Finding the Story: Recipes for Writing Fiction (Emerald City Comic-Con 2015 Writing Panel Notes)

A square slice of vanilla cake with lemon frosting and a yellow flower sits on a plate with one bite resting on an adjacent fork. The caption reads: "Oh, this? Piece of cake."

Hey! Want to know what's almost as stressful as moving? One's downstairs neighbours moving. Especially when they decide to stay up to all hours partying because they seem to realize, "Hey, we can't be evicted, so let's make as much noise as we want!"

*sigh* I miss sleep.

But rather than me coping by stress-eating (one thing I am *way* too good at) or writing delicious fictional scenarios in my head about how wonderful the new neighbours will be (that too), let's talk about a different sort of cooking. In his talk given at this year's ECCC, author Michael A. Stackpole breaks down several types of plots with simple recipes he's devised over the years.

* * *

Finding the Story
Michael A. Stackpole

It’s important for him to not suffer writer’s block, so he’s developed techniques to find stories. That allows him to stretch himself as a writer. He needs to be able to judge things and then drop a story in. This is a process panel.
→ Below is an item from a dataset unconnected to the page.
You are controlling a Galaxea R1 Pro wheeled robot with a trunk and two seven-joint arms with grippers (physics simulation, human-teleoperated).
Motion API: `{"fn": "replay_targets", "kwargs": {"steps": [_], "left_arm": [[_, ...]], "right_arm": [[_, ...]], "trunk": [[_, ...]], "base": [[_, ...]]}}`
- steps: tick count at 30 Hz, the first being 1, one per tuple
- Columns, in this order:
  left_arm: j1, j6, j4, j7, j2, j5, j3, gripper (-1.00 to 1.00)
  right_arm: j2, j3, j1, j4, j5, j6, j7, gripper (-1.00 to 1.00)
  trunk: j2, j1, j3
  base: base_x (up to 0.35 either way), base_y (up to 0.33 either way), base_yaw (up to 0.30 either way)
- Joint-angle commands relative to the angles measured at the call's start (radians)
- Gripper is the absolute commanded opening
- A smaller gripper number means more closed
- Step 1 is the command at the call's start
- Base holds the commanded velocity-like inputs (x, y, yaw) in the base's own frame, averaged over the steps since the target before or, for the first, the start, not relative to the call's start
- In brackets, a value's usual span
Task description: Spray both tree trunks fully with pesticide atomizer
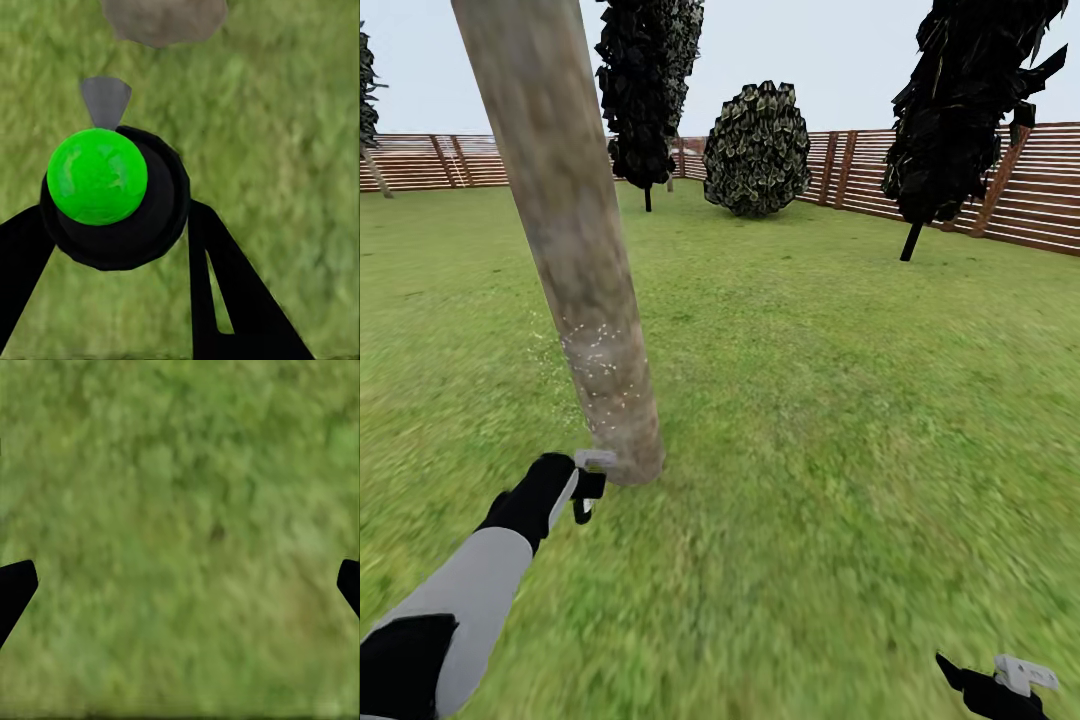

Listen, write it down, retain it more.

He reasons to find a story anywhere (since being blocked is frustrating). Because the worst thing you can do for yourself is agonize over being blocked.

If you find yourself blocked, if the story isn’t working and the words aren’t humming, STOP. Do not continue to push. What it means is that you do not know the characters well enough. You made a decision within 3-5 pages before the story dies that the character does something out of character, which is why the story has died.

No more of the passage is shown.